◆ What needs to be done ◆
An exact copy of the lines from the top of the data through the line with "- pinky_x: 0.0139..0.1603" is what you should give, with no pictures in it.

◆ Available data ◆
<<<<

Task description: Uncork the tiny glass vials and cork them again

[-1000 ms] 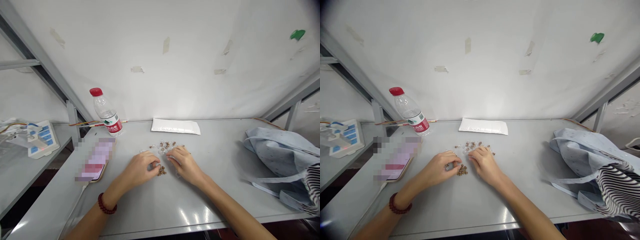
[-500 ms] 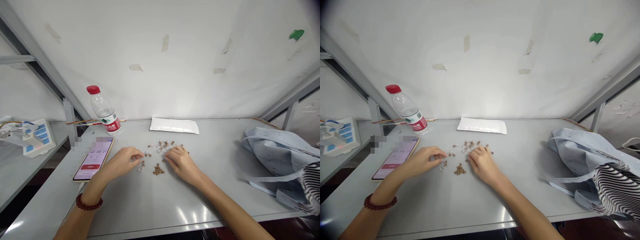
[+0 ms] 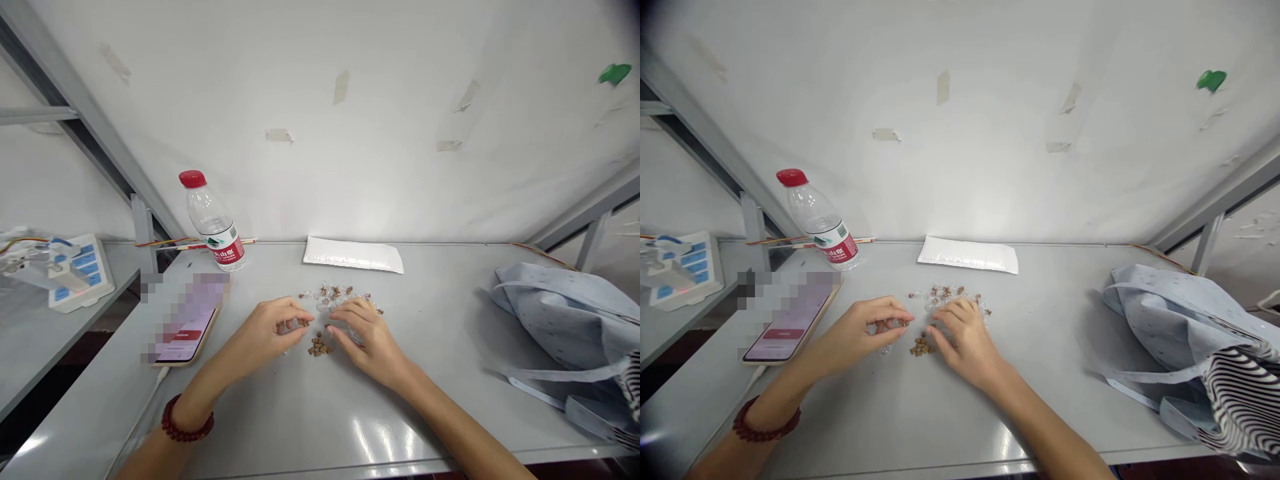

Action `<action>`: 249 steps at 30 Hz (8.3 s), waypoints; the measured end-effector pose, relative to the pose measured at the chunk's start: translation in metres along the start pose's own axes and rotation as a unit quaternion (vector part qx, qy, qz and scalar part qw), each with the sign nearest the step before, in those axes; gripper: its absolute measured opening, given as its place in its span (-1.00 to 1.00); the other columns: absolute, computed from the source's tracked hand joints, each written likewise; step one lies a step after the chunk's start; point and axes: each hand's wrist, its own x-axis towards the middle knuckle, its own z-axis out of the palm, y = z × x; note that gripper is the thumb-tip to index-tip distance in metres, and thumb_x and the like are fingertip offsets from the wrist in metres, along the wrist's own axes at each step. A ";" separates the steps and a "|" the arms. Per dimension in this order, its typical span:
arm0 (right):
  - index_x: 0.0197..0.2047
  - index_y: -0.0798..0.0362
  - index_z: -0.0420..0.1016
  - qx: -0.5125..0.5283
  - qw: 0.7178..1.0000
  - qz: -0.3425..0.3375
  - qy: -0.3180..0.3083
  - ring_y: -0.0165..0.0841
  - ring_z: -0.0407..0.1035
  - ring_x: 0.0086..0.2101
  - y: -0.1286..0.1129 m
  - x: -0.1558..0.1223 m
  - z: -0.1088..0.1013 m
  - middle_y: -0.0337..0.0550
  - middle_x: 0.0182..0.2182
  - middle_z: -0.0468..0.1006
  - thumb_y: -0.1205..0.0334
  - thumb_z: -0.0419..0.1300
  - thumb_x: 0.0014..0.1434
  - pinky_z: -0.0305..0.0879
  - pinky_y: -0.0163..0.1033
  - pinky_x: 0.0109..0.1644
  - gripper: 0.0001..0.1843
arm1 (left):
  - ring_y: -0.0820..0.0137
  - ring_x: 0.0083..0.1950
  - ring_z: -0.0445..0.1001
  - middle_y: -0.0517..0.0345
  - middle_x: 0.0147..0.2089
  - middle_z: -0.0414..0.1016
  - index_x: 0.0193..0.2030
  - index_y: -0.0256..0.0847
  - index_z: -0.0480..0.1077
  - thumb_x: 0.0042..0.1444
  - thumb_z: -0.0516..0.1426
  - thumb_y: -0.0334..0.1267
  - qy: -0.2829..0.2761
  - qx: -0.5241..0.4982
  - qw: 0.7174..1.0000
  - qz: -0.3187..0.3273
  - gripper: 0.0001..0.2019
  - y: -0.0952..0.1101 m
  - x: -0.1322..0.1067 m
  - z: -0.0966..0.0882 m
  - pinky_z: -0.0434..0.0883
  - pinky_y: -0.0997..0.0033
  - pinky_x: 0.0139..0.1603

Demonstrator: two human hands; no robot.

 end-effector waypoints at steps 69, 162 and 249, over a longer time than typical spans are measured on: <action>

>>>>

◆ The completed task ◆
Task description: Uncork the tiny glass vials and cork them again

[-1000 ms] 
[-500 ms] 
[+0 ms] 

Action `<action>`: 249 steps at 30 Hz (8.3 s), waypoints; the measured end-effector pose, relative to the pose measured at the chunk's start: translation in metres along the start pose's own axes and rotation as a unit quaternion (vector part qx, qy, qz and scalar part qw), each with the sign nearest the step before, in those axes; gripper: its absolute measured opening, given as its place in its span (-1.00 to 1.00); the other columns: absolute, computed from the source's tracked hand joints, each written likewise; step one lies a step after the chunk's start; point and axes: each hand's wrist, its own x-axis towards the middle knuckle, its own z-axis out of the palm, y = z × x; note that gripper is the thumb-tip to index-tip distance in metres, and thumb_x and the like are fingertip offsets from the wrist in metres, along the wrist's own axes at each step. A ";" separates the steps and a "|" the arms. Per dimension in this order, its typical span:
arm0 (right):
  - index_x: 0.0197..0.2047
  - index_y: -0.0798..0.0362
  - index_z: -0.0420..0.1016
  - qx: -0.5125..0.5283
  - qw: 0.7178..1.0000
  - qz: -0.3425..0.3375
  - qy: -0.3180..0.3083
  - ring_y: -0.0165..0.0841
  - ring_z: -0.0407..0.1035
  - ring_x: 0.0086..0.2101
  - y: -0.1286..0.1129 m
  - x: -0.1558..0.1223 m
  - z: -0.1088..0.1013 m
  - middle_y: -0.0337..0.0550
  - middle_x: 0.0182..0.2182
  - middle_z: -0.0468..0.1006
  - thumb_y: -0.1205..0.0334
  - thumb_z: -0.0419..0.1300
  - thumb_x: 0.0014..0.1434
  - pinky_z: -0.0305..0.0879
  - pinky_y: -0.0163..0.1033
  - pinky_x: 0.0109..0.1644
  - gripper: 0.0001..0.1843
arm1 (left):
  - ring_y: -0.0820..0.0137
  - ring_x: 0.0083..0.1950
  - ring_z: -0.0445..0.1001
  - middle_y: -0.0517..0.0345
  - middle_x: 0.0147..0.2089
  - middle_z: -0.0414..0.1016
  - index_x: 0.0193..0.2030
  - index_y: -0.0256..0.0847
  - index_z: -0.0480..0.1077
  - thumb_x: 0.0042..0.1444
  - thumb_z: -0.0516..0.1426
  - thumb_y: -0.0334..0.1267
  - qy: -0.2829..0.2761
  - qx: -0.5241..0.4982
  - qw: 0.7174..1.0000
  - qz: -0.3187..0.3273
  - gripper: 0.0001..0.2019
  - y: -0.0952..0.1101 m
  - x: -0.1322..0.1067 m
  - z: -0.0966..0.0882 m
  - pinky_z: -0.0434..0.0883
  - pinky_y: -0.0997..0.0033
  - pinky_x: 0.0139..0.1603

Nothing else is required for this exercise.